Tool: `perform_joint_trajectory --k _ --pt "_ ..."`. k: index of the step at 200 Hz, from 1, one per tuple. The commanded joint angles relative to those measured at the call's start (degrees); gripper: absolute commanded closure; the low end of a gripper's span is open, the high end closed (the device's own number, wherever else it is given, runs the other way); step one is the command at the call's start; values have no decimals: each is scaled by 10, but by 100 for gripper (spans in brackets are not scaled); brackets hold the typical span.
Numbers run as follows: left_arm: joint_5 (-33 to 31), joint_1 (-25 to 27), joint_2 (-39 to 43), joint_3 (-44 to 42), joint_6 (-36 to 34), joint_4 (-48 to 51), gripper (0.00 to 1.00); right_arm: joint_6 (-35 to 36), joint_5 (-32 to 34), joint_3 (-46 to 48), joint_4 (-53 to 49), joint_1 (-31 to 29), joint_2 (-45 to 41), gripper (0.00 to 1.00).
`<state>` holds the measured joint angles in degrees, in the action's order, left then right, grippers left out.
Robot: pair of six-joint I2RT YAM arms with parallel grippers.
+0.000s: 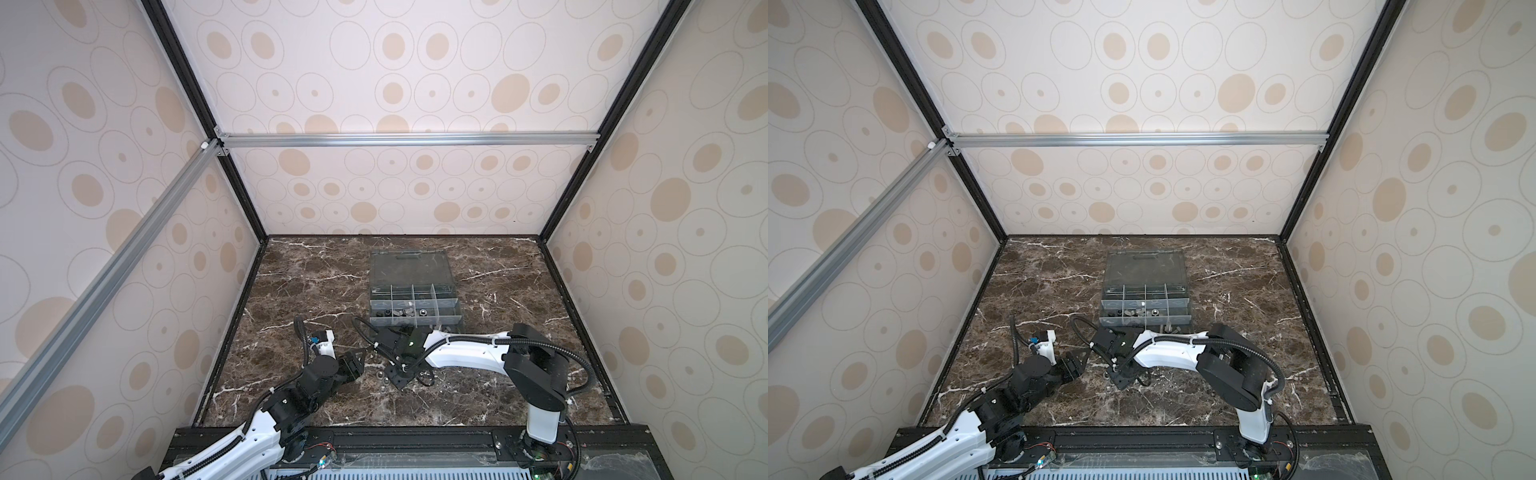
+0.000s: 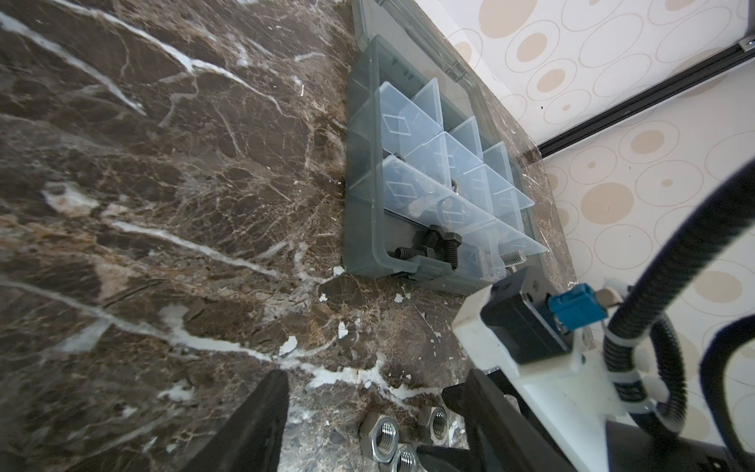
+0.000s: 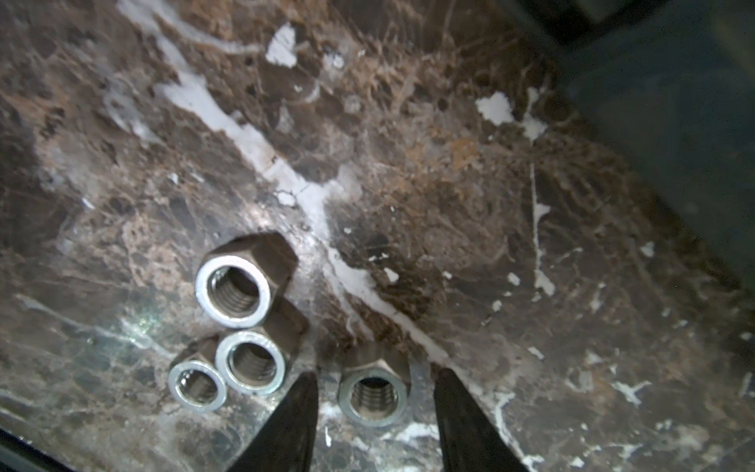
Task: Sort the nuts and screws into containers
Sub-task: 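Lower the right gripper and close it on a silver hex nut, then lift the hex nut with the right gripper over the hex-nut compartment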
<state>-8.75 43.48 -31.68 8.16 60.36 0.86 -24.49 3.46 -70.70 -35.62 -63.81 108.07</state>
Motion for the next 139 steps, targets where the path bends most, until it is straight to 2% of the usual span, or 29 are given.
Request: perform_joint_trajectory --k 1,77,139 --pt "0 -3 6 1 9 -9 32 -5 14 0 -15 -5 13 54" --pt "3 -3 2 4 11 -10 32 -3 8 2 -8 -5 21 74" --pt "4 -3 -2 4 13 -18 32 48 51 -24 -37 11 -15 78"
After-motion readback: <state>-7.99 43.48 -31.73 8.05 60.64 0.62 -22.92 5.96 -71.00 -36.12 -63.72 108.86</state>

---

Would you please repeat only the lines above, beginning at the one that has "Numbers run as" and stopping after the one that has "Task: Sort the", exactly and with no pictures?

Numbers run as follows: left_arm: joint_5 (-33 to 31), joint_1 (-25 to 27), joint_2 (-39 to 43), joint_3 (-44 to 42), joint_6 (-36 to 34), joint_4 (-48 to 51), gripper (0.00 to 1.00); right_arm: joint_6 (-35 to 36), joint_5 (-32 to 34), joint_3 (-46 to 48), joint_4 (-53 to 49), joint_1 (-31 to 29), joint_2 (-45 to 41), gripper (0.00 to 1.00).
`<state>` holds the measured joint angles in degrees, in the action's order, left then right, grippers left out.
Robot: pair of six-joint I2RT YAM arms with parallel grippers.
+0.000s: 
+0.000s: 
+0.000s: 
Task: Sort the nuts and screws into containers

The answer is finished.